**ASSIGNMENT:**
Everything in the records below from the line containing "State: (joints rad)" through the line containing "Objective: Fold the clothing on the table" is to be reproduced exactly, those two lines included; no picture is to be copied.

**INPUT RECORDS:**
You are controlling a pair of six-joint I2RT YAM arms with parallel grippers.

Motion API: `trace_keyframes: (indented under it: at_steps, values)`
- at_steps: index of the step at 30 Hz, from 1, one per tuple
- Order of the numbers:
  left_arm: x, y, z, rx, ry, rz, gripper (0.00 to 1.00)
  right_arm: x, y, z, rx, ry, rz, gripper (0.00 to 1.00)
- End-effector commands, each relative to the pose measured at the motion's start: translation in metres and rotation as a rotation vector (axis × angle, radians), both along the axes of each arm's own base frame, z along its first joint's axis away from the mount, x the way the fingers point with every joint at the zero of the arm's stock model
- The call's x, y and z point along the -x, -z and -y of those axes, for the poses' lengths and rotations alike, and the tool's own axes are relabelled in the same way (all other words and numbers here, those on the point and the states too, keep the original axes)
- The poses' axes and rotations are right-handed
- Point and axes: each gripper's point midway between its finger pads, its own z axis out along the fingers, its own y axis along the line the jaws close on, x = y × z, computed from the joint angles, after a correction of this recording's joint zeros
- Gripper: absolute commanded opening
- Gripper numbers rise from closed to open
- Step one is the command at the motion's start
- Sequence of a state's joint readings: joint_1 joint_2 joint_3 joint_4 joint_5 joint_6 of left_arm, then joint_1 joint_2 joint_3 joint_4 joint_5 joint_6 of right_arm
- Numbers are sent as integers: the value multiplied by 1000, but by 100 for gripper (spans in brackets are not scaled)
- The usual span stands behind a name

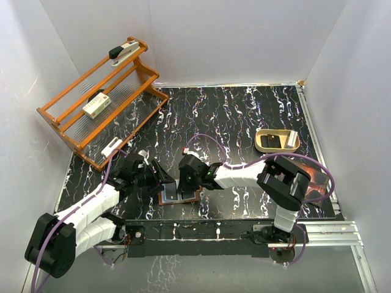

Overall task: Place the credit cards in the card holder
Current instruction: Turn over the card slot in the card holder.

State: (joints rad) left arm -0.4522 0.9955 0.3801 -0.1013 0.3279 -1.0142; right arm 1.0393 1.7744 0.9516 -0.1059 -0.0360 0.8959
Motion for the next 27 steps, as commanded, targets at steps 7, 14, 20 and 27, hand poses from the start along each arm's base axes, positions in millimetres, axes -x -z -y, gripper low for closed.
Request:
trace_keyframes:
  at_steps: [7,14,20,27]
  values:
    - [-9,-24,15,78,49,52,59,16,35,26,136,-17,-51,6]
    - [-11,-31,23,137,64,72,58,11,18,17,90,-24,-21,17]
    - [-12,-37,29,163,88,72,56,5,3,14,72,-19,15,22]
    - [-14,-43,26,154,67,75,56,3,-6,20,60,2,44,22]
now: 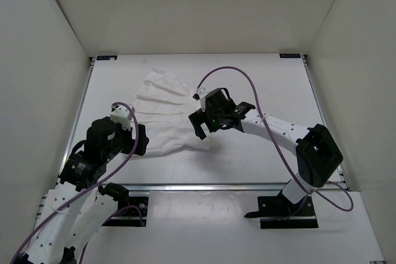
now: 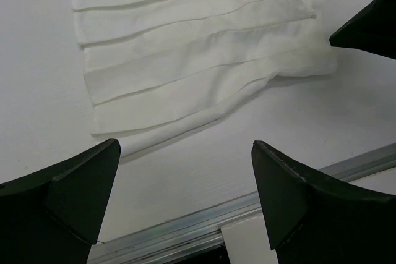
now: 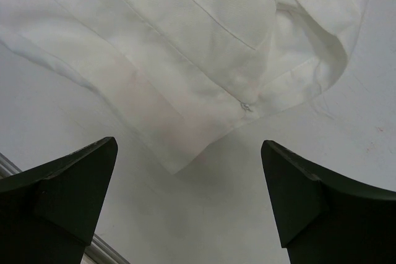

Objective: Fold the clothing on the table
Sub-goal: Flatten the skirt out

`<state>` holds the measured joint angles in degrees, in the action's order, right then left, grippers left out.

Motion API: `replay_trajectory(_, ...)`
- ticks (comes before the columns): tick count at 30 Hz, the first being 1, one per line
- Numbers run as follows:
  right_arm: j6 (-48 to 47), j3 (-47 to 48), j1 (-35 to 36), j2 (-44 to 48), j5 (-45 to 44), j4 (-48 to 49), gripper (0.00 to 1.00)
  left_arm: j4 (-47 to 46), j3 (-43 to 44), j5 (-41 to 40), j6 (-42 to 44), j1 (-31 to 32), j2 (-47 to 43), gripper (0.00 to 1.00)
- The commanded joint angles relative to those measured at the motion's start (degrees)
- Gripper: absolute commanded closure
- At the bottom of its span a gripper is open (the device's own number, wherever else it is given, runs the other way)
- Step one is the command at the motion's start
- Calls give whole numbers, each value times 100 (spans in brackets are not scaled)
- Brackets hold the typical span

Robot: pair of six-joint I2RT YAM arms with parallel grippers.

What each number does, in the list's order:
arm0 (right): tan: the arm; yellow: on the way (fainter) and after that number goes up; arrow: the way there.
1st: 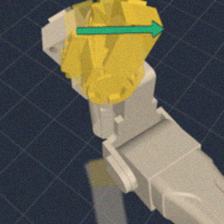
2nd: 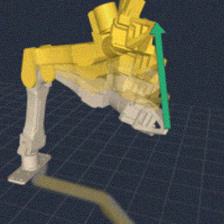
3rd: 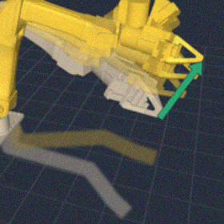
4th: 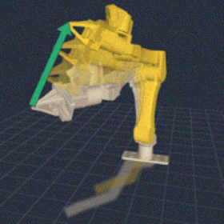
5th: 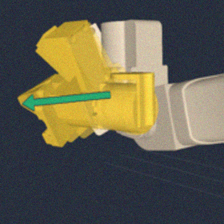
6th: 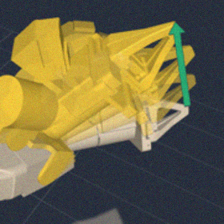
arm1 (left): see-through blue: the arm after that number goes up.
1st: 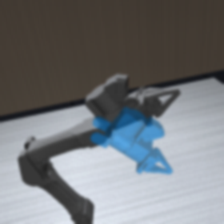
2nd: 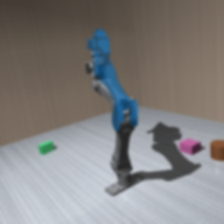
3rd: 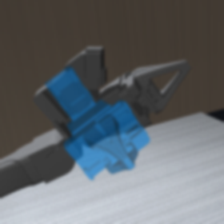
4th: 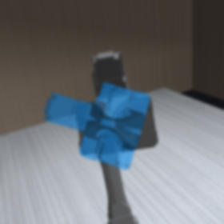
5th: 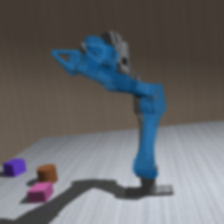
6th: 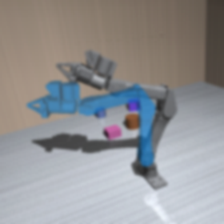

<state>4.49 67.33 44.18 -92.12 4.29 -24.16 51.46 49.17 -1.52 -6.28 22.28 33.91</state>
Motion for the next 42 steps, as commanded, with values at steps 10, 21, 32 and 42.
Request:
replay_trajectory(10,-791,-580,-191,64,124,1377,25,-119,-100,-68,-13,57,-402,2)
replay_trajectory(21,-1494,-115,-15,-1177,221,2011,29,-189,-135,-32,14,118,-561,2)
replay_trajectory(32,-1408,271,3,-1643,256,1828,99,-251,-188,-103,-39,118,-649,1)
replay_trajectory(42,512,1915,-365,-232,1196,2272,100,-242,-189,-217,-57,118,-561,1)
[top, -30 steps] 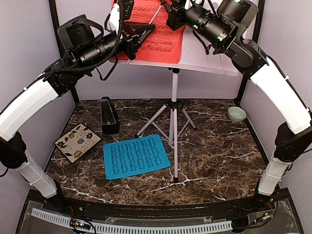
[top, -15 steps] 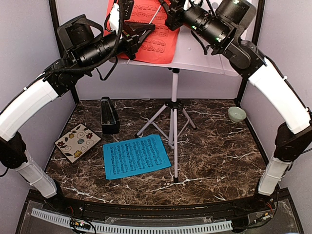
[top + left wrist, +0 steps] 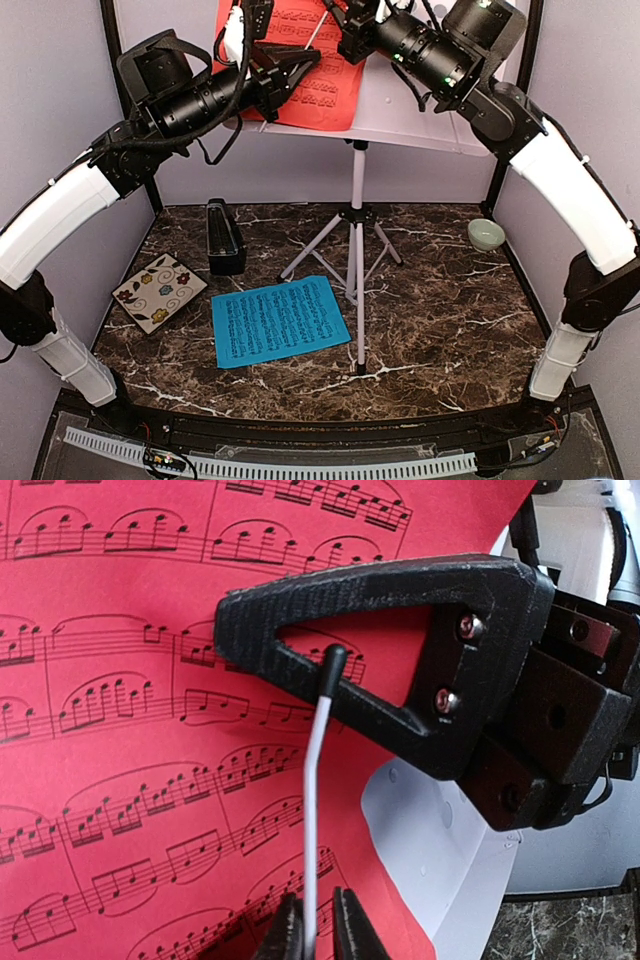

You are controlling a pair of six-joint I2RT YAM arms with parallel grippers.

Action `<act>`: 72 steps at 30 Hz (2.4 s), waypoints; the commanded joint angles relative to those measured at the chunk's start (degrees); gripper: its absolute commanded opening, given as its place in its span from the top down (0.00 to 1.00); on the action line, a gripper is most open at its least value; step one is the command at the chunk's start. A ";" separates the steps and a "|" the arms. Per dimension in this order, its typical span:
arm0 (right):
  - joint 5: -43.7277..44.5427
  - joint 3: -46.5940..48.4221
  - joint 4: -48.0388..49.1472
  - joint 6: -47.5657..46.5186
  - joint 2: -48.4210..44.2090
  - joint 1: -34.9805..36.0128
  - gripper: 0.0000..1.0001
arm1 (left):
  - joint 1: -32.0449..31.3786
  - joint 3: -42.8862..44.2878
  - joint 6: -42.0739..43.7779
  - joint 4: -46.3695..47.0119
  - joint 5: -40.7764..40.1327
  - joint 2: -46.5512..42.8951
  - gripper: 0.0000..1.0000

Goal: Set up the instrument practice props

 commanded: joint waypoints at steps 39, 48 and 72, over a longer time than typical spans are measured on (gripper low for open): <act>5.06 -8.46 6.40 2.02 -9.95 1.31 0.12 | -1.30 -20.22 -13.55 -8.14 -23.67 -22.62 0.28; 5.00 -10.97 3.41 2.15 -13.06 3.53 0.06 | -0.95 -21.61 -15.98 -11.20 -24.75 -23.75 0.27; 10.49 -55.22 -13.38 26.23 -40.13 5.39 0.11 | 24.49 -69.80 -63.35 -15.23 2.70 -43.16 0.23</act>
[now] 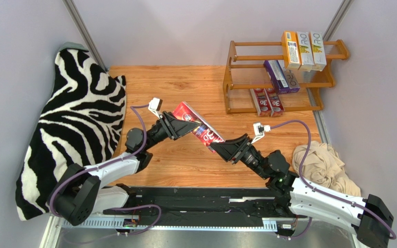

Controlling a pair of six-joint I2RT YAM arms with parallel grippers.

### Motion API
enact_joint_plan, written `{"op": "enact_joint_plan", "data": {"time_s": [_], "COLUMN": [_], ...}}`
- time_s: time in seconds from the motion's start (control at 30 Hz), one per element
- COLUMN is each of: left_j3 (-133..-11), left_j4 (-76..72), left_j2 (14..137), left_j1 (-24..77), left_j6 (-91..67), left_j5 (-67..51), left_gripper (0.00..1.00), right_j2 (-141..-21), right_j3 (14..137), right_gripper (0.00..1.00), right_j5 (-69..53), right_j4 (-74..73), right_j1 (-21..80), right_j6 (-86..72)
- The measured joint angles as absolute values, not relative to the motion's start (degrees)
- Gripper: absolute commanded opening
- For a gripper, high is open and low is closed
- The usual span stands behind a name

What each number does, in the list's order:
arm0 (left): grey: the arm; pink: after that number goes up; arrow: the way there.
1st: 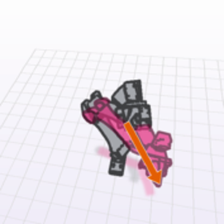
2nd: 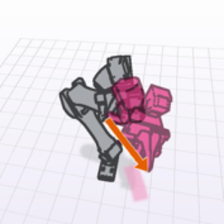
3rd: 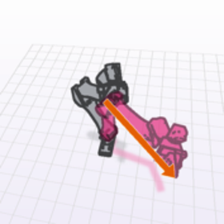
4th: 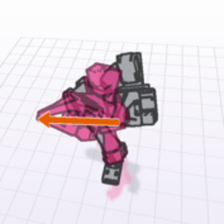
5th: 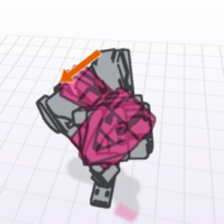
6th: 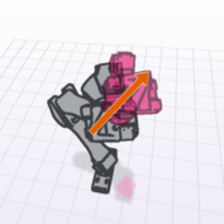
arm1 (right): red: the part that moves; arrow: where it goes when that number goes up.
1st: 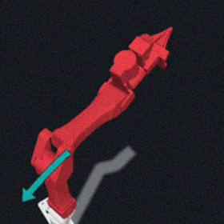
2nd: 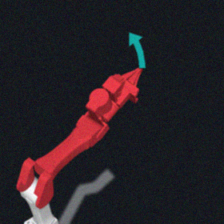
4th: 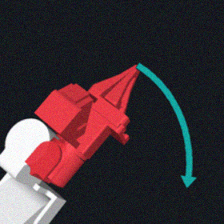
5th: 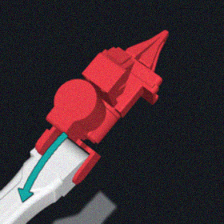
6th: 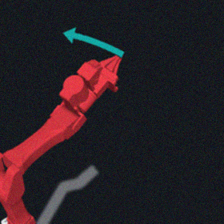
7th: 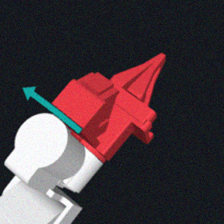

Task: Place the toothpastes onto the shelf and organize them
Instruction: Pick up the toothpaste from the center of the board.

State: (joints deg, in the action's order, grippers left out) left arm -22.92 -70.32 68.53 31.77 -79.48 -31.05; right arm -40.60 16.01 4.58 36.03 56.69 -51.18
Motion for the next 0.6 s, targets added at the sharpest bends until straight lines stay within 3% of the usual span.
{"op": "enact_joint_plan", "data": {"time_s": [0.3,0.6], "left_j3": [-22.24,-30.11], "left_j4": [-52.62,-9.65], "left_j2": [57.08,38.46], "left_j1": [31.83,31.9], "left_j6": [-72.1,-54.78], "left_j5": [-30.76,-27.35], "left_gripper": [0.74,0.76], "right_j2": [-40.97,-50.19], "right_j3": [18.06,21.82], "right_gripper": [0.18,0.15], "right_j5": [4.45,6.5], "right_j4": [31.14,26.22], "right_j1": [57.23,54.0], "right_j6": [-51.75,-54.41]}}
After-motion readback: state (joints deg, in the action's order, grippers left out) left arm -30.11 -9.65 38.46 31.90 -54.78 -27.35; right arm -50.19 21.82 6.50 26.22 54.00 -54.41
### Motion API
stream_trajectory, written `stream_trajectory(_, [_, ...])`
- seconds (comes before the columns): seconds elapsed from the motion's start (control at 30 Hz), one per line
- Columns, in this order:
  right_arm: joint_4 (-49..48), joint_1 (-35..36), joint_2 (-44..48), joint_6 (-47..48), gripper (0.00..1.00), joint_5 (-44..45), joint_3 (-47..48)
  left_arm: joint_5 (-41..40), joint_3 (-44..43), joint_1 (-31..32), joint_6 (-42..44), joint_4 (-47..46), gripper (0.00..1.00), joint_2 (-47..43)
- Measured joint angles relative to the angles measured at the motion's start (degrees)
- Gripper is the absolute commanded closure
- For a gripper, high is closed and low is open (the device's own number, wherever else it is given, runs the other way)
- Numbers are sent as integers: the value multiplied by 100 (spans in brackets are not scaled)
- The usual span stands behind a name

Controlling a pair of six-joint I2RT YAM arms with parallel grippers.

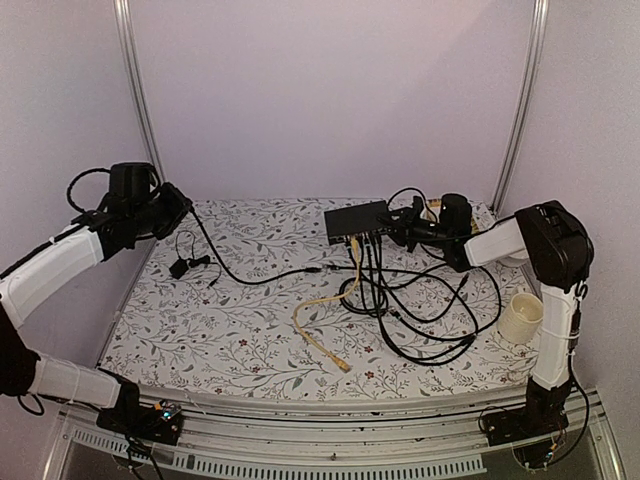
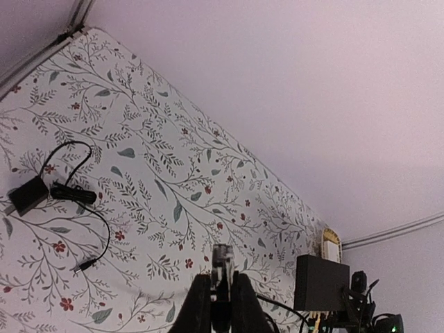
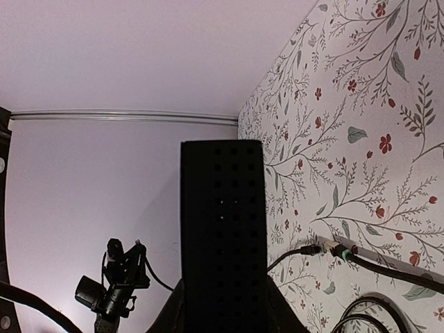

**WRITTEN SOLUTION:**
State: (joints rad) left arm -0.4522 0.9955 0.3801 -0.1013 0.3279 -1.0142; right arm 1.0393 1.7744 0.9516 -0.1059 -0.0360 0.8959
Motion for the next 27 steps, as commanded, targets at steps 7, 14, 20 and 27, hand poses from the start along each arm's base axes, positions in millimetres, axes -x -z -y, gripper low for closed.
Request:
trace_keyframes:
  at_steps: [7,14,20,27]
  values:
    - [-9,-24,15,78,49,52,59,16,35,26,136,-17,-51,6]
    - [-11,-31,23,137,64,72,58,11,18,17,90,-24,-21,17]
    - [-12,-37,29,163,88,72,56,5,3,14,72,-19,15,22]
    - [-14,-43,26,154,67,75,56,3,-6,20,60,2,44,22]
now: 
now: 
now: 

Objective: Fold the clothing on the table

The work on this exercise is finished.